В пустующем гараже, которым давно не пользовались, Всеволод устроил домашнюю мастерскую и занимался починкой антикварного шкафчика, который мать использовала для личных вещей. Показывая ему инструмент, и электрический, современный, и старый, допотопный, Том пытался было обучить гостя всем известным ему самому названиям.
Но Всеволод знал уже почти все слова. Рубанок, стамеска, струбцина. Том даже растерялся и кулаком поддал парню по плечу. Мол, век живи – век учись. Но не ты, а я сам…
Вечерами, возвращаясь с работы, перед церквушкой на въезде в поселок Том заставал велосипед Всеволода. Он парковал машину и заходил в крохотный храм, обычно пустующий. Всеволод обычно сидел справа на крайней скамейке. Том присаживался рядом. Обменивались улыбкой, жали друг другу руку и так сидели пару минут. Не сговариваясь, молчали.
Говорить здесь не хотелось. Старые кельтские камни навевали задумчивость. Дух Ирландии, давно умиротворенный, и с этим до сих пор нелегко было свыкнуться, казалось, наполняет и насыщает здесь каждую щель, даже сам воздух. В этот мир не хотелось вторгаться ни словом, ни шорохом, ни праздной мыслью.
За пару дней до отъезда Всеволода домой, в субботу около пяти вечера, Том опять застал его в церквушке, и Всеволод рассказал ему и нелепом происшествии:
– Какой-то старик заходил. Постоял, спросил, кто я.
– И что ты ответил?
– Сказал, кто я… Русский, говорю.
– Удивился?
– Да нет… Назвался настоятелем. – Всеволод использовал правильное для католиков английское слово. – Бывшим настоятелем.
Том усмехнулся и спросил, как выглядел шутник.
Всеволод не сразу понял, в чем суть. Дело же было в том, что настоятеля в этой крохотной церкви не было уже много лет.
– Старый, с палкой. Бритый, но волосы белые до плеч, седые, – описал Всеволод. – И хромой.
Когда вышли на улицу, Том повел его на приходской погост за каменной стеной. Могил здесь было немного, все старые, заросшие мхом и плющом. Показав на одну из могил, Том сказал:
– Здесь он, бывший настоятель… В мэрии его фото вывешено. Невысокий, с длинными белыми волосами и с костылем… А нового нет уже сто лет, по-моему. Люди в соседний храм ходят. На той стороне, за рынком, помнишь? А здесь просто так всё открыто. Мэрия присматривает, как за музеем… Говорят, странный был человек. С иерархией не ладил. Бездомных содержал за счет прихода. Властям не давал покоя. Старик с палкой разыграл тебя. Хотелось бы знать, кто этот шутник…
* * *
В воскресенье утром Аквамарина накрыла ранний завтрак на террасе. Кофе, тосты, для Тома яичница – довольно необычное блюдо с подзолоченным на масле луком и помидорами, которого никто не умел готовить на оливковом масле так, как она, и непременно в русской чугунной сковороде, которую она привезла с собой с Клязьмы.
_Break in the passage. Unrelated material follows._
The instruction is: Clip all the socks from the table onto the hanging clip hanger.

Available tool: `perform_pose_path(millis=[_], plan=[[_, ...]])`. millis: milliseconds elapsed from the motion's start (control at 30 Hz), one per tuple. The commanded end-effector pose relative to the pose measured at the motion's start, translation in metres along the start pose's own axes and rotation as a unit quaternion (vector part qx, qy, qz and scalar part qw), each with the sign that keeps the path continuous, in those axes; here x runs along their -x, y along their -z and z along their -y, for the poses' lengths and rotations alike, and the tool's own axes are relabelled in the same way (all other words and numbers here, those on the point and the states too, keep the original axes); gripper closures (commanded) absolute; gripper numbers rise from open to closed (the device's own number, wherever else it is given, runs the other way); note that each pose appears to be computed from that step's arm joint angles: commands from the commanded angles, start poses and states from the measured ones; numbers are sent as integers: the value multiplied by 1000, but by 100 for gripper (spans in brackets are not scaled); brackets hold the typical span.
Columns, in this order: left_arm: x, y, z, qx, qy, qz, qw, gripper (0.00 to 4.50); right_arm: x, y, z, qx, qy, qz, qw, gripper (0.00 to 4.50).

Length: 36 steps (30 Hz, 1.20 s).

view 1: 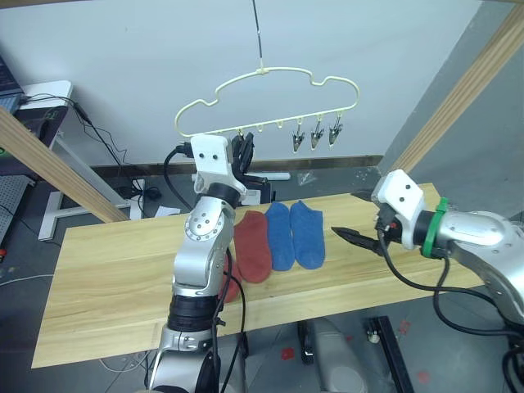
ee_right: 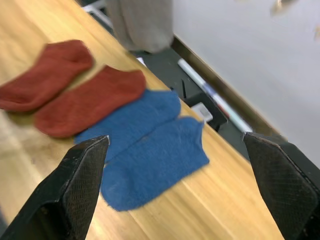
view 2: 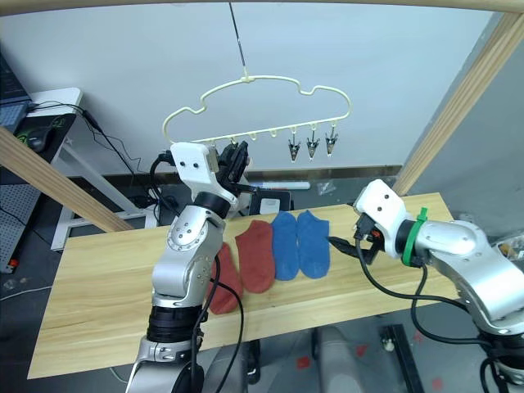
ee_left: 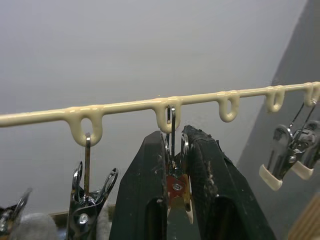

Всеволод ночевал в отдельном домике, который Том когда-то возвел для своих мальчиков-близнецов, чтобы им было куда приезжать в отведенные для визитов дни. Старясь не издавать на террасе громких звуков, Аквамарина обсуждала с мужем планы на воскресный день. Хотелось поехать проветрится. Можно было отправиться даже на море, если Всеволод проснется непоздно. Будить же его тоже не хотелось. Он лег во втором часу, допоздна проковырявшись в гараже со шкафчиком.
– Чем-то так пахнет, не чувствуешь? – спросила Аквамарина. – Ты одеколон пролил?
– Да нет.
Том оглядел сад внизу за перилами. Объяснения приятному запаху не было. Но аромат действительно чувствовался. Цветов же особенно не разводили. Розовые, пахучие пионы в этом году раскрывались плохо. А розы цвели позднее, но никогда не пахли так сильно.
Аквамарина пошла на кухню за забытой сахарницей и позвала:
– Том, иди сюда!
В следующий миг, изумляясь уже вдвоем, разглядывали неожиданную картину – зацветший в гостиной фикус. Белые райские цветы, появившиеся на одной из верхних веток с молодыми кожистыми листьями, издавали резкое неповторимое благоухание, чем-то напоминающий ландыш или даже мускус, но намного сильнее.